THE TASK » Looking at the data below, report how many lines contain "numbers", with no other words.

***** MATERIAL SUPPLIED *****

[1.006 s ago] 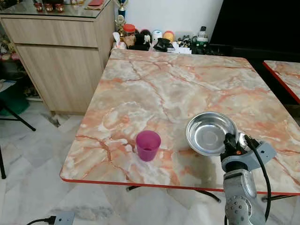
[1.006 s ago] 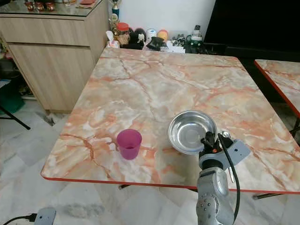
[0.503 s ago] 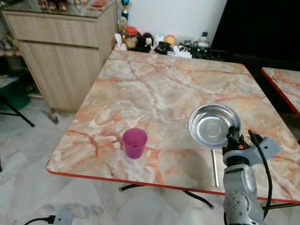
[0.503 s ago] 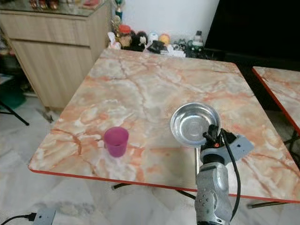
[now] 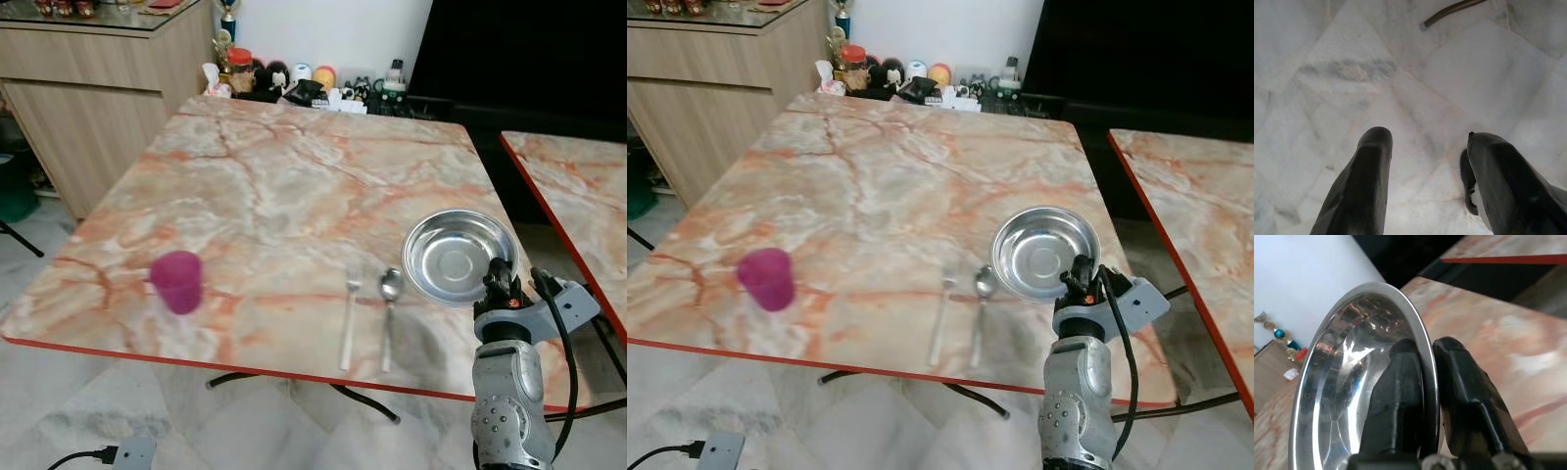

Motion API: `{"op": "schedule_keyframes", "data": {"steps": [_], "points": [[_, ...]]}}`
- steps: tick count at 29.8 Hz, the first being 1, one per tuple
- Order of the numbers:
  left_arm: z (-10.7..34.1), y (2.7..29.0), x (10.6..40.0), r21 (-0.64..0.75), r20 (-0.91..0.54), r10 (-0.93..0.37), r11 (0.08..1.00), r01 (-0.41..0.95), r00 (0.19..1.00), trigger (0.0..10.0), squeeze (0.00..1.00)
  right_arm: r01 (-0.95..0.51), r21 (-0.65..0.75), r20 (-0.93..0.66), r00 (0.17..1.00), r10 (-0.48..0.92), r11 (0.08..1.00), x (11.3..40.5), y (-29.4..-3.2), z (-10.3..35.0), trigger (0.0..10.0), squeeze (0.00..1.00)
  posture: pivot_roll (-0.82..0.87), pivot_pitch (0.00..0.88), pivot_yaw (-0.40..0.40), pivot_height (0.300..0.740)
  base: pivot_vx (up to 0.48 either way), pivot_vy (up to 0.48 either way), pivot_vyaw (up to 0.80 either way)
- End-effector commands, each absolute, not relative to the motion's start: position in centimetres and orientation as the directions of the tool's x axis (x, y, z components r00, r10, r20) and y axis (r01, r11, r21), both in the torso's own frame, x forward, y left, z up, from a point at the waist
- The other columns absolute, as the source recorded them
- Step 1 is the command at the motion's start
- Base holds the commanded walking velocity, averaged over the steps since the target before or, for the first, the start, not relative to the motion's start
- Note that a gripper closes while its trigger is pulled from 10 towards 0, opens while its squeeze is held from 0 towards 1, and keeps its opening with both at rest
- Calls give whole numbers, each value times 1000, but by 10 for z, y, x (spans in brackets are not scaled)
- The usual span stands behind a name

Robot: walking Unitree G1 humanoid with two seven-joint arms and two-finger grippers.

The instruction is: Setting the table

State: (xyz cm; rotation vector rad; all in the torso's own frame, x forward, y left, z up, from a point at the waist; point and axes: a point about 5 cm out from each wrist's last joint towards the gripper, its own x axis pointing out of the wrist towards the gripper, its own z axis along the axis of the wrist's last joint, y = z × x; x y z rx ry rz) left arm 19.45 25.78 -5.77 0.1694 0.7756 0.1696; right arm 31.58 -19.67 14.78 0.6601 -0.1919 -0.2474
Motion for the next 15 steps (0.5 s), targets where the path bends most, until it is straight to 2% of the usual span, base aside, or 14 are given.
{"op": "schedule_keyframes", "data": {"steps": [1, 15], "points": [[-64, 251, 188, 199, -706, 199, 977, -80, 680, 10000, 0, 190, 624, 105, 941, -322, 758, 312, -206, 149, 10000, 0, 48, 102, -41, 740, 0, -442, 0], [-64, 251, 188, 201, -706, 199, 977, -77, 679, 10000, 0, 193, 620, 111, 938, -329, 760, 314, -207, 150, 10000, 0, 43, 101, -40, 740, 0, -444, 0]]}}
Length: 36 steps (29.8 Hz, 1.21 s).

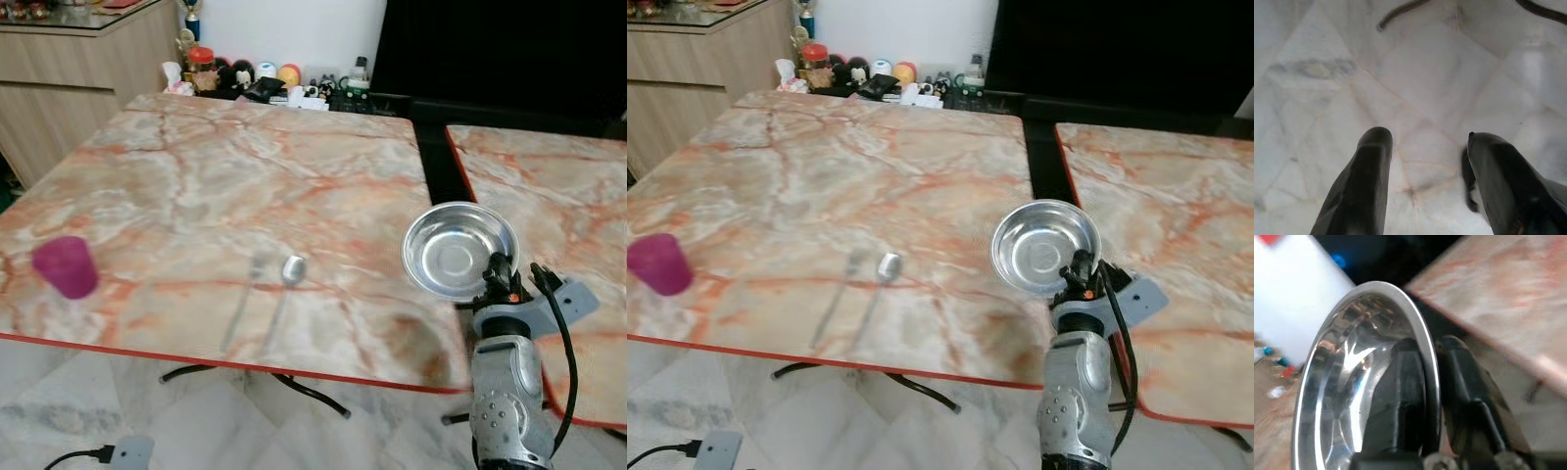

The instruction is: Setting the table

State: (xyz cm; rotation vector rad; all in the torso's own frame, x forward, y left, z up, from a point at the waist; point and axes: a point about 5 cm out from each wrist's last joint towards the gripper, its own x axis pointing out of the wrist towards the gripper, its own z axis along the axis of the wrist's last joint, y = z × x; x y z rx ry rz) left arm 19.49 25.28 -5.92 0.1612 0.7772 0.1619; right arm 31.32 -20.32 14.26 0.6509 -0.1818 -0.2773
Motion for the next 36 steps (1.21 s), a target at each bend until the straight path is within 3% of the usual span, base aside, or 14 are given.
{"op": "schedule_keyframes", "data": {"steps": [1, 36], "points": [[-64, 251, 188, 201, -706, 199, 977, -77, 679, 10000, 0, 193, 620, 111, 938, -329, 760, 314, -207, 151, 10000, 0, 43, 101, -40, 740, 0, -446, 0], [-64, 248, 190, 197, -708, 182, 979, -56, 683, 10000, 0, 218, 614, 119, 924, -362, 759, 313, -210, 151, 10000, 0, 35, 94, -40, 740, 0, -444, 0]]}}
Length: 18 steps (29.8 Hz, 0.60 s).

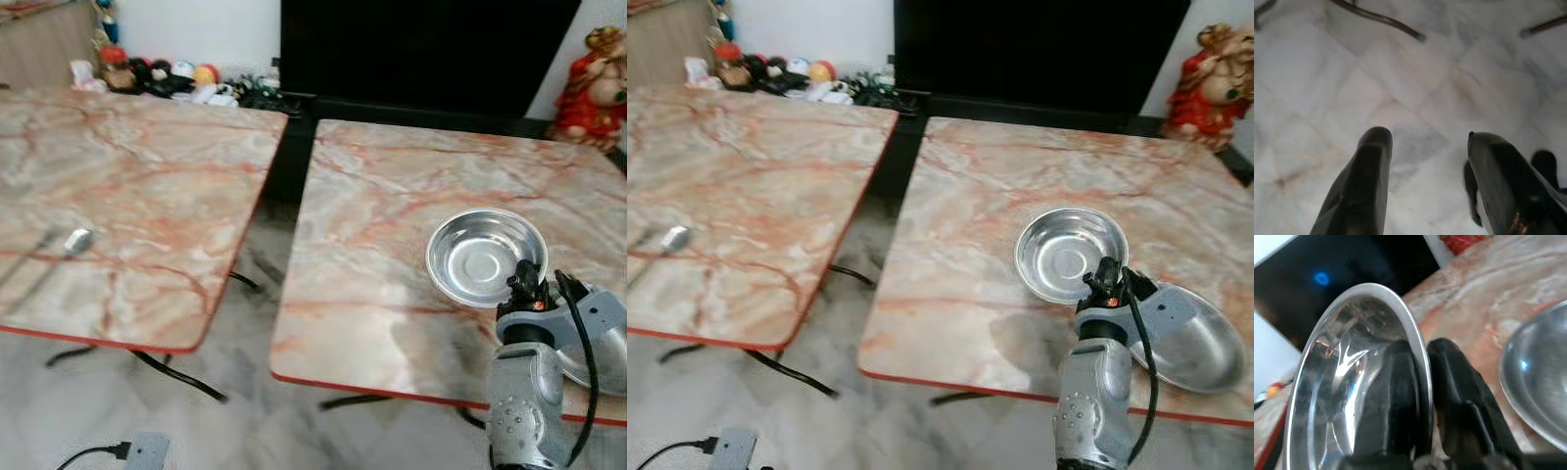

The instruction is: Setting the table

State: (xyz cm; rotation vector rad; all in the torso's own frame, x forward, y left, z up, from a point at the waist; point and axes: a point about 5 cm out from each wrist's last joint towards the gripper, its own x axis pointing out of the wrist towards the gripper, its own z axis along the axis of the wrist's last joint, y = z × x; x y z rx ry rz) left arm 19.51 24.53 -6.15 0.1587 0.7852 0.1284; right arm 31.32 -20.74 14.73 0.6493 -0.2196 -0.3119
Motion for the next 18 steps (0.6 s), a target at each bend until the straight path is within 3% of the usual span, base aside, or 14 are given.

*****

SOLUTION » 2